Alarm bells for construction as output plummets, says FMB

Rising costs and uncertainty relating to Brexit are to blame for the sharp drop in output growth in January 2019, the Federation of Master Builders (FMB) has said in response to the latest PMI data.

The January 2019 PMI data revealed a fall from 52.8 in December to 50.6 in January, against the neutral reading of 50.0. January data pointed to a loss of momentum for the UK construction sector, with business activity growth grinding to its weakest for ten months.

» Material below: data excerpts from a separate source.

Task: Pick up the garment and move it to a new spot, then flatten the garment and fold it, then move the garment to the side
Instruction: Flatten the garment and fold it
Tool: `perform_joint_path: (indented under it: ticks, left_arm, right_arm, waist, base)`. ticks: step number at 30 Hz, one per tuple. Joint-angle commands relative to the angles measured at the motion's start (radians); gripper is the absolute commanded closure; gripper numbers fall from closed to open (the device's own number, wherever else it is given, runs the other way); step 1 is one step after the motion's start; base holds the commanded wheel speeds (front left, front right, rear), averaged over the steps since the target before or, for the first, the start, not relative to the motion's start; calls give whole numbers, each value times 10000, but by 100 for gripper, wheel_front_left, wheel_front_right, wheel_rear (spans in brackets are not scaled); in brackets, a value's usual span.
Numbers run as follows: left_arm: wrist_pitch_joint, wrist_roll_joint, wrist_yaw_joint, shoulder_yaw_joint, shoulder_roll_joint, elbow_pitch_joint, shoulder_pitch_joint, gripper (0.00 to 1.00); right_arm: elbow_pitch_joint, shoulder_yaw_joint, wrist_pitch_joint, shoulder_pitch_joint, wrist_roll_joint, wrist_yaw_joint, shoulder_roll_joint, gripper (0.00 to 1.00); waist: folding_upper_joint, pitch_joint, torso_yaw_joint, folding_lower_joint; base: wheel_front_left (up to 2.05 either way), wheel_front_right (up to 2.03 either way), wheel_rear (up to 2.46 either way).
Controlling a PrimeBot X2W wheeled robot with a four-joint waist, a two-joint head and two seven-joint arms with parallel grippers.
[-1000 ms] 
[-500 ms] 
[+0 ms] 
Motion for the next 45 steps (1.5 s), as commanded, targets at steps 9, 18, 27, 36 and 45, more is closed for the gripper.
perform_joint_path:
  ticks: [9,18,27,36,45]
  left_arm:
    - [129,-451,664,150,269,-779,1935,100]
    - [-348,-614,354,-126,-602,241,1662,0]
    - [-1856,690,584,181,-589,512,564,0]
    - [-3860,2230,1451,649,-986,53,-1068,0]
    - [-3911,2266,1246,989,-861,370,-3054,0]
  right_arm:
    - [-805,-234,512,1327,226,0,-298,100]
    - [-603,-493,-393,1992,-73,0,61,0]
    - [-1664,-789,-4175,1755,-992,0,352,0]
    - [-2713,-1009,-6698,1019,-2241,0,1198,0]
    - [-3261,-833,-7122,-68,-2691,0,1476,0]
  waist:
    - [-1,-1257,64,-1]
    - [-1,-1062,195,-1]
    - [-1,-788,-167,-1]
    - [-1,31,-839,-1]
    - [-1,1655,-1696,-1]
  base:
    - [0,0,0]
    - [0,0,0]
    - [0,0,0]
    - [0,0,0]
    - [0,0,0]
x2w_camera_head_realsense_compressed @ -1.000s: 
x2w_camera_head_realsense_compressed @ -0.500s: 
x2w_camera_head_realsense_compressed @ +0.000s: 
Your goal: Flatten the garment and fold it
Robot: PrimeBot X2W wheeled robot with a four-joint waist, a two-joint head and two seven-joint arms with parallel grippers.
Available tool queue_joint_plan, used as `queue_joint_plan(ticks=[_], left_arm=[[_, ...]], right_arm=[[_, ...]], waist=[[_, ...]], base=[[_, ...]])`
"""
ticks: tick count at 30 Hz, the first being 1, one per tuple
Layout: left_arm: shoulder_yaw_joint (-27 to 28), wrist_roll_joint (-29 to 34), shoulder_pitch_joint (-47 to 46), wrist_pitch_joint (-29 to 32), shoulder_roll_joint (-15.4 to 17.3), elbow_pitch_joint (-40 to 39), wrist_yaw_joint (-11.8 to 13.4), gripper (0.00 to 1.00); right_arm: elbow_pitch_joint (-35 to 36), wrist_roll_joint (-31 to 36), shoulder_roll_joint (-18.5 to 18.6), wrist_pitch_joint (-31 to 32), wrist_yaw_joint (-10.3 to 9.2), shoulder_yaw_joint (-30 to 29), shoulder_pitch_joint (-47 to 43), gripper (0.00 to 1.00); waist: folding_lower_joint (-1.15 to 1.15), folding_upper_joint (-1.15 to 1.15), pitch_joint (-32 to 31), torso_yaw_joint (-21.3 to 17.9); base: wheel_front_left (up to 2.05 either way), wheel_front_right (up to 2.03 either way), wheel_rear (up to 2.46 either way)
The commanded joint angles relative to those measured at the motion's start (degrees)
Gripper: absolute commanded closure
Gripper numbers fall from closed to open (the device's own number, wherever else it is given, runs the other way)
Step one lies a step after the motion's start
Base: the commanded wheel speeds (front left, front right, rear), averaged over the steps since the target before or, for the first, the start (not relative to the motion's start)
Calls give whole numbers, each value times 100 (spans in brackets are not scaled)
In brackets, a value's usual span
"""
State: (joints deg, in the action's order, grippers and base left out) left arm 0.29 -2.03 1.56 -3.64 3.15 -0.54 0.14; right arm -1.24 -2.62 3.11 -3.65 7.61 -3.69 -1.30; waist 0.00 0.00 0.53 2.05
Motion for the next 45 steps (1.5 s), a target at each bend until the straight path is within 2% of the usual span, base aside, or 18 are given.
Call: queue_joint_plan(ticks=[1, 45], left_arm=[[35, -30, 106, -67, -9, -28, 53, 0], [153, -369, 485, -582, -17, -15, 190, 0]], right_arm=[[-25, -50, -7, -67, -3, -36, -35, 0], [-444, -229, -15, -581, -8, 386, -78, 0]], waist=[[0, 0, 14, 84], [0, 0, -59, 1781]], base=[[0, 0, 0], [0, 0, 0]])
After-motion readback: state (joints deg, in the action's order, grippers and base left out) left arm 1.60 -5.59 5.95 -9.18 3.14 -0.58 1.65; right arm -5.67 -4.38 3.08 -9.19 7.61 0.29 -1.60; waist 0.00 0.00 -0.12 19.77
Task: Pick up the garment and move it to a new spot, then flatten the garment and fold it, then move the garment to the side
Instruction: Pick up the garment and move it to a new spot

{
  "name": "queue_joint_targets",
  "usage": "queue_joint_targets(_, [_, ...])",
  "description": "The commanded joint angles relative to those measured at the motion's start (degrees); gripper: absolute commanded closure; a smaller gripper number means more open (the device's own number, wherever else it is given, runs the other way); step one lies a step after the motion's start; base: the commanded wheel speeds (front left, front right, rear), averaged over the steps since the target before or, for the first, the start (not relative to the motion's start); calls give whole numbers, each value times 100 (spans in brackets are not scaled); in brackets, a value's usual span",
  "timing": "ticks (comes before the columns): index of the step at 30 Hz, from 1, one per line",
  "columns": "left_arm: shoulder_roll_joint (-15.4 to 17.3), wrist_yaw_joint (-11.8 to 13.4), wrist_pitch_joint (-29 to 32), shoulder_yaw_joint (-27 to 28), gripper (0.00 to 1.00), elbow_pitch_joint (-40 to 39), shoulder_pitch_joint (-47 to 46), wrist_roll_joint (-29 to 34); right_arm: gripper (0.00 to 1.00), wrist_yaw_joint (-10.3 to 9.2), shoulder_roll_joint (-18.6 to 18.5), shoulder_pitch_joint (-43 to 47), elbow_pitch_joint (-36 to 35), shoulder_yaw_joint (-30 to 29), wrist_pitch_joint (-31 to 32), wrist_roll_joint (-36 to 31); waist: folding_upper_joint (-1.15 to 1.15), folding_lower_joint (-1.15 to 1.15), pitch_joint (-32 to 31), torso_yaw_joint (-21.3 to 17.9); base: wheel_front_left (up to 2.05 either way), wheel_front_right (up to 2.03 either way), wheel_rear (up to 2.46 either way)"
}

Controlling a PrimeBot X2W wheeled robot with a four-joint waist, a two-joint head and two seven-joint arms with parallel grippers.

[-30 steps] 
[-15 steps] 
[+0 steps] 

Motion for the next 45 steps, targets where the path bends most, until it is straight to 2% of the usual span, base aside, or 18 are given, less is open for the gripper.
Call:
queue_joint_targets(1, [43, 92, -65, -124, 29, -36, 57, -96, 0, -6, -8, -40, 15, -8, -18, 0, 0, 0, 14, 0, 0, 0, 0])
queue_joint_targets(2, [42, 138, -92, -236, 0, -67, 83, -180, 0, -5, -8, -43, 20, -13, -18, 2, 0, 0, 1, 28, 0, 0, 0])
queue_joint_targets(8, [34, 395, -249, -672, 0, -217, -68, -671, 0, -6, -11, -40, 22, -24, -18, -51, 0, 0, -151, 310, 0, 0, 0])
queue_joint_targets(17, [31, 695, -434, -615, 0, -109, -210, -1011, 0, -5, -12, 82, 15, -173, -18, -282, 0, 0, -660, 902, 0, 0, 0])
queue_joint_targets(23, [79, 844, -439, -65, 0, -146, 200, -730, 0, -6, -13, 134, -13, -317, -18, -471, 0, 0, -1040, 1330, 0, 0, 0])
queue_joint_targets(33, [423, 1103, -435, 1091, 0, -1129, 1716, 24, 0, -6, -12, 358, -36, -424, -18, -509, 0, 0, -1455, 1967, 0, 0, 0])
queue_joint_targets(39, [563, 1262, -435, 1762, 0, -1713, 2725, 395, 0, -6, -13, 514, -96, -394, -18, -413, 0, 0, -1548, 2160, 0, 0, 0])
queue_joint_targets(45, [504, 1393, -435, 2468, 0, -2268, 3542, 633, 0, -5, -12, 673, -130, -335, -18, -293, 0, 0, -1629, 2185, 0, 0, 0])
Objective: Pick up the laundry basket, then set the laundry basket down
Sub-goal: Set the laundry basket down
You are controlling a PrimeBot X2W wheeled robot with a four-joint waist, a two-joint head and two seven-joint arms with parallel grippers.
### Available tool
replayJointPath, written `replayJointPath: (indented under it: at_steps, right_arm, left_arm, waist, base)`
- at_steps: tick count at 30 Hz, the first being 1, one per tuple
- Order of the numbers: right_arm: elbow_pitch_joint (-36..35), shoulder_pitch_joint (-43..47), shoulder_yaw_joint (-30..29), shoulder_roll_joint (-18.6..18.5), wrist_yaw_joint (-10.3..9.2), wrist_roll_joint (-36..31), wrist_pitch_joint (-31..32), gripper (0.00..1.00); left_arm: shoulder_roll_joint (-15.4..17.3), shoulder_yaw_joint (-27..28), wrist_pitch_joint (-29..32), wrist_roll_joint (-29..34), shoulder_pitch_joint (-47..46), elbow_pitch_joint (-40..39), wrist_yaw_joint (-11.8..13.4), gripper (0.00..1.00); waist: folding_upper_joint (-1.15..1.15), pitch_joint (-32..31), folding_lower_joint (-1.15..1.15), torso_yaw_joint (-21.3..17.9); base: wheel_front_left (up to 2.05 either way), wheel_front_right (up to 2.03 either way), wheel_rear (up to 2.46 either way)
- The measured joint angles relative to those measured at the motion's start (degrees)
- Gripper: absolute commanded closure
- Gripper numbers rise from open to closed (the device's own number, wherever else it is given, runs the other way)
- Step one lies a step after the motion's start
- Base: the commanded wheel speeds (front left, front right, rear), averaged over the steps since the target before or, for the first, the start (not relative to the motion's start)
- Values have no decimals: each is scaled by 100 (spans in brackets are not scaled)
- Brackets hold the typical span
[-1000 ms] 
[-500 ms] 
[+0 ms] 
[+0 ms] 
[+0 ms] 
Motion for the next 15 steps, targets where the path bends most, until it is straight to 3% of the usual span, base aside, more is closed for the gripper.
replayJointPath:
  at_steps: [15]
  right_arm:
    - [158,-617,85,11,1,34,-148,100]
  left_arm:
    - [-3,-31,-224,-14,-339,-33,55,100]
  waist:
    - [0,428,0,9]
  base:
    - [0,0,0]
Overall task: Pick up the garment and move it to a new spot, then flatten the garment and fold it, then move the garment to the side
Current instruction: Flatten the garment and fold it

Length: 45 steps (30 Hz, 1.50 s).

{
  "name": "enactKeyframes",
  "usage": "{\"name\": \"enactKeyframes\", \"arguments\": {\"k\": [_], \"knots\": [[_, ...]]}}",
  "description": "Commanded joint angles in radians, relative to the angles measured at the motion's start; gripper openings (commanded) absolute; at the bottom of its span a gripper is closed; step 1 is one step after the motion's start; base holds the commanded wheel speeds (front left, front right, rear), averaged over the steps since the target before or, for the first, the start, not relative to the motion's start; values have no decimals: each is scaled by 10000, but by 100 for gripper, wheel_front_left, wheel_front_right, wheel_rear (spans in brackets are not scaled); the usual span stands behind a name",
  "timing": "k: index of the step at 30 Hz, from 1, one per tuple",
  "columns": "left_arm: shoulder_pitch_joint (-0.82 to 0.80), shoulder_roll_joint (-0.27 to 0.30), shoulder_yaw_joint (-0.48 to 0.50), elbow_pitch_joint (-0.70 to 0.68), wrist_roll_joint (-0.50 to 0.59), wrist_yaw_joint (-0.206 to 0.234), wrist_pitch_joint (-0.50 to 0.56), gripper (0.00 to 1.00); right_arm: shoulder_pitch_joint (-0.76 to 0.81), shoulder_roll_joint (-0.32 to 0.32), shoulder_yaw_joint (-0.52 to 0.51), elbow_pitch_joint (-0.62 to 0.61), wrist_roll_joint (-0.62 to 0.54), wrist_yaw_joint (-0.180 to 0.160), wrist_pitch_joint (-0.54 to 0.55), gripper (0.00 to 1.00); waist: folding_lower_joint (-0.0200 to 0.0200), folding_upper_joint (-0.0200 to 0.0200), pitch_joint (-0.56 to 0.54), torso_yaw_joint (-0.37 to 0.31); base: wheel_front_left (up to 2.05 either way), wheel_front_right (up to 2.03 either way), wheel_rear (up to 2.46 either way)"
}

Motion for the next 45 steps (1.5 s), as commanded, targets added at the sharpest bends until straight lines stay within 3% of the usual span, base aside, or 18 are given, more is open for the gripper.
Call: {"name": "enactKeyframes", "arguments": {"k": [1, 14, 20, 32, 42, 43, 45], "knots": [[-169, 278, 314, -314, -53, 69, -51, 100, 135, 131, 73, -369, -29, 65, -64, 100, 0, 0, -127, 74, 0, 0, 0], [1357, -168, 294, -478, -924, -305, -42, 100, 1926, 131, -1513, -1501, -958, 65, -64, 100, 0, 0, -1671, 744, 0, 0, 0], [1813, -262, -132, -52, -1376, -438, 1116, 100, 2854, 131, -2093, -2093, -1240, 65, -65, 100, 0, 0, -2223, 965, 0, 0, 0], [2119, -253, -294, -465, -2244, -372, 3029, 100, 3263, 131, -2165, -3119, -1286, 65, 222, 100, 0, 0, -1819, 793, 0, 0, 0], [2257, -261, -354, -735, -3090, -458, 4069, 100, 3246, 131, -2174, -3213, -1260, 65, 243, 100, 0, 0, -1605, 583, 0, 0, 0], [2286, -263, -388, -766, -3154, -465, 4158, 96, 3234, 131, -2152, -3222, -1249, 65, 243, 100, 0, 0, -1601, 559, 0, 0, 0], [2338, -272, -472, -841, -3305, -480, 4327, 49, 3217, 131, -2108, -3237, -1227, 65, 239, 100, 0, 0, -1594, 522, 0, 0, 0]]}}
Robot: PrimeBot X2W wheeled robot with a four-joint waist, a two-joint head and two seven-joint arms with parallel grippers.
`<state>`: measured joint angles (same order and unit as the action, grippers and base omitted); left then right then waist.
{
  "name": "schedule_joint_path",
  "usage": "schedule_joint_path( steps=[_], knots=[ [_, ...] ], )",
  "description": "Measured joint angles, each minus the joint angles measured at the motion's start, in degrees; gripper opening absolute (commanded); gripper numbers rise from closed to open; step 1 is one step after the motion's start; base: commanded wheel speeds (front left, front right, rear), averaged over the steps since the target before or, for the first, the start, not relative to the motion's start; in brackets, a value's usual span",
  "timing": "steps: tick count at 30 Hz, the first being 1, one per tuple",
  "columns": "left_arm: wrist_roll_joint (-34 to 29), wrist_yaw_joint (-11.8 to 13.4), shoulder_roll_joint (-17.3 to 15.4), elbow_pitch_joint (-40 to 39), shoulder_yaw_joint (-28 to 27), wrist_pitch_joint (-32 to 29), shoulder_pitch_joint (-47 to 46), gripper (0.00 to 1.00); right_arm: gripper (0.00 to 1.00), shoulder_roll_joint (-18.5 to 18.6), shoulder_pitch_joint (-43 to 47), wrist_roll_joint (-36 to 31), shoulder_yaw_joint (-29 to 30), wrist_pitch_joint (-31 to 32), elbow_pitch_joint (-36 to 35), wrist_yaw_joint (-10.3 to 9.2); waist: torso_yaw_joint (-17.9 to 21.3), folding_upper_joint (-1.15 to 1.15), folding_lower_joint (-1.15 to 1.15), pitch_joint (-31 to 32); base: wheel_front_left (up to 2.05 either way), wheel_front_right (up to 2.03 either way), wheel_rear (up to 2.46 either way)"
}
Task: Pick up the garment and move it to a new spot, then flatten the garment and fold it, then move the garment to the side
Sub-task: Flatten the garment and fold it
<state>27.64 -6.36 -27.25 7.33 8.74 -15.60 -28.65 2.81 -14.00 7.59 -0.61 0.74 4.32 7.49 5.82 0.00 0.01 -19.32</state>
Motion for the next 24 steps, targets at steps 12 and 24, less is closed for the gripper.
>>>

Commenting on the results, published this morning, Brian Berry Chief Executive of the FMB, said:

“The latest PMI data shows a slowdown in growth in construction with business activity growth easing to its weakest for ten months. The ongoing political uncertainty is partly to blame for this set-back. Political uncertainty is the enemy of construction firms that rely on the spending power of homeowners to commission home improvement projects. The UK is set to leave the EU next month, and yet we are still none the wiser about what the future holds. Given these intense headwinds, it should not be surprising that the sector suffered such a sharp decline.”

Berry continued:

“Alongside the political uncertainty, the cost of doing business is also rising for construction firms up and down the country. Material prices have been rising steadily since the depreciation of sterling following the EU referendum. Looking ahead, material prices are expected to continue to cause a headache for the construction industry with recent research from the FMB showing that 87% of builders believe that material prices will rise in the next six months. What’s more the construction skills crisis means that key trades are extremely difficult to recruit and the upshot of this is rising wages in construction. Tradespeople know they can command higher salaries than they did preciously as workers are scarce, and this means a squeeze in margins for firms. This will only worsen if the post-Brexit immigration system that the Government has planned goes ahead. If the sector isn’t able to draw upon crucial EU workers of all skill levels, who have so far served to mitigate this shortage, the slowdown of growth will continue.”